=== Begin Enclosure ===

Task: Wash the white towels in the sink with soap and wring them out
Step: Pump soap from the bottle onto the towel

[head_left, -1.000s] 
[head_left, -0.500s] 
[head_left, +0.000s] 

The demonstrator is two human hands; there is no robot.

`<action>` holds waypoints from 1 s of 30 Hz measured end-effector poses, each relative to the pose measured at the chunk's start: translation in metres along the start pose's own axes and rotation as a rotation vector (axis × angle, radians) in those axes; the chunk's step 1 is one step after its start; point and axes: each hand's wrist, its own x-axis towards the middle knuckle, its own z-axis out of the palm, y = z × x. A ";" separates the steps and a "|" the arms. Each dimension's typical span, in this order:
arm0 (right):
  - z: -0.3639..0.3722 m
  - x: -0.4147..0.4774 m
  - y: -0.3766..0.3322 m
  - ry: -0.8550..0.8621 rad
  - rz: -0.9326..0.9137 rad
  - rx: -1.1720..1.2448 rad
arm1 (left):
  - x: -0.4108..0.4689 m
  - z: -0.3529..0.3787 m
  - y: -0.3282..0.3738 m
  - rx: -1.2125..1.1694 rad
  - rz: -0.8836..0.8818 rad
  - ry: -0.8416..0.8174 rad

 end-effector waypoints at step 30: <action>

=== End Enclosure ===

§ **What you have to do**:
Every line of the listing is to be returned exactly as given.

§ **Written response**:
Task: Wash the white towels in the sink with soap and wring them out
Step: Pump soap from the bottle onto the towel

[head_left, -1.000s] 
[head_left, -0.500s] 
[head_left, +0.000s] 

The demonstrator is two human hands; there is no robot.

`<action>` holds waypoints from 1 s of 30 Hz measured end-effector poses, each relative to the pose measured at the chunk's start: translation in metres along the start pose's own axes and rotation as a rotation vector (axis × angle, radians) in those axes; the chunk's step 1 is one step after its start; point and axes: each hand's wrist, its own x-axis towards the middle knuckle, its own z-axis out of the palm, y = z × x. A ";" separates the steps and a "|" the arms. Each dimension's typical span, in this order:
arm0 (right):
  - z: -0.3639..0.3722 m
  - x: -0.4147..0.4774 m
  - y: -0.3766..0.3322 m
  - ry: -0.8550..0.8621 rad
  - rz: -0.9326..0.9137 rad
  - rx: -1.1720..1.2448 rad
arm1 (left):
  - x: -0.4108..0.4689 m
  - z: -0.3529..0.3787 m
  - y: -0.3282..0.3738 m
  - rx: -1.2125..1.1694 rad
  - rz: -0.8836..0.8818 rad
  - ry: -0.8416..0.8174 rad

 end-effector waypoints at step 30: <action>

That completes the output for this exercise.